9:55 - 10:40 | Friday, May 24

This talk explores big themes — the challenges in industry, the advances in technology — which brought us to this point. Origins of our field followed a simple formula at nearly every step along the way. We can use that formula as a lens to understand changes that are emerging.

Looking through six decades since Tukey first described “data analytics”, challenges and advances have often upset the status quo. Hardware capabilities evolved in dramatic leaps. Software layers provided new kinds of control systems and conceptual abstractions in response. These manifested as surges in data rates and compute resources. Then industry teams applied increasingly advanced mathematics to solve for novel business cases. That’s the formula.
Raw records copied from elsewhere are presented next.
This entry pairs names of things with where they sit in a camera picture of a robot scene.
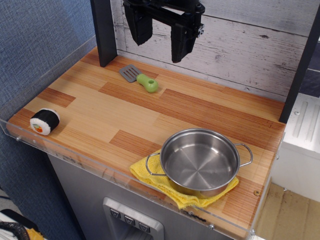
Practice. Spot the black left upright post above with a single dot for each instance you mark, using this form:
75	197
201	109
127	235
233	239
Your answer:
104	31

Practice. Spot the plush sushi roll toy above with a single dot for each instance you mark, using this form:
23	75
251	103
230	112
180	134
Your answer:
44	121

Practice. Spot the grey spatula with green handle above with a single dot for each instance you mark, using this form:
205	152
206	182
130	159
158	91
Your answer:
133	74

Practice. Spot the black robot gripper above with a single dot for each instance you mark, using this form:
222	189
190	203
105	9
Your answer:
183	15

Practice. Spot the yellow cloth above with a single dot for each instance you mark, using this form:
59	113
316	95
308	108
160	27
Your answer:
183	198

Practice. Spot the clear acrylic edge guard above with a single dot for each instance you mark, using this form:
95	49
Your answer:
107	123

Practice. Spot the white ribbed side panel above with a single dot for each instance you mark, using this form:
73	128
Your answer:
297	164

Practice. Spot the grey toy fridge cabinet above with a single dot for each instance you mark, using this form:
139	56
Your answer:
86	191

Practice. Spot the stainless steel pot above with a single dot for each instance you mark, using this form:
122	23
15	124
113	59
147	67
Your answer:
200	160

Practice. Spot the silver dispenser button panel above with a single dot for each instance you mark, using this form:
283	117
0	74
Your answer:
126	223

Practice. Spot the black right upright post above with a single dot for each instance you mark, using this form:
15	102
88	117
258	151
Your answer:
304	62

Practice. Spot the black upright post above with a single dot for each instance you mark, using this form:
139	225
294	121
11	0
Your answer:
104	31
304	62
For example, as spinny disks gave way to SSDs and commodity CPUs became multicore, Hadoop use cases gave way to Spark which fit the hardware better. Cluster computing workloads that had been ETL or clickstream, gave way to more more complex math used for recommender systems, anti-fraud, anti-churn, and other advanced predictive analytics.

We’re at a point now where more of the predictive analytics are moving to Python or R in-memory processing (Arrow), while more advanced workloads such as deep learning take over the clusters. On the horizon, even more complex use cases such as knowledge graph work will be consuming what new hardware provides.

Let’s examine this “lens” into how our field evolves. Also keep in mind that growing security threats and increasingly complex regulatory requirements drive from the top, placing even more premium on novel business cases. We’ll look through the trends in history, leading up to now, consider examples from this conference, then look at what’s on the horizon.

Paco Nathan
Managing Partner, Derwen, Inc.

Known as a “player/coach”, with core expertise in data science, natural language processing, machine learning, cloud computing; 35+ years tech industry experience, ranging from Bell Labs to early-stage start-ups. Co-chair Rev. Advisor for Amplify Partners, Deep Learning Analytics, Recognai, Data Spartan. Recent roles: Director, Learning Group @ O’Reilly Media; Director, Community Evangelism @ Databricks and Apache Spark. Cited in 2015 as one of the Top 30 People in Big Data and Analytics by Innovation Enterprise.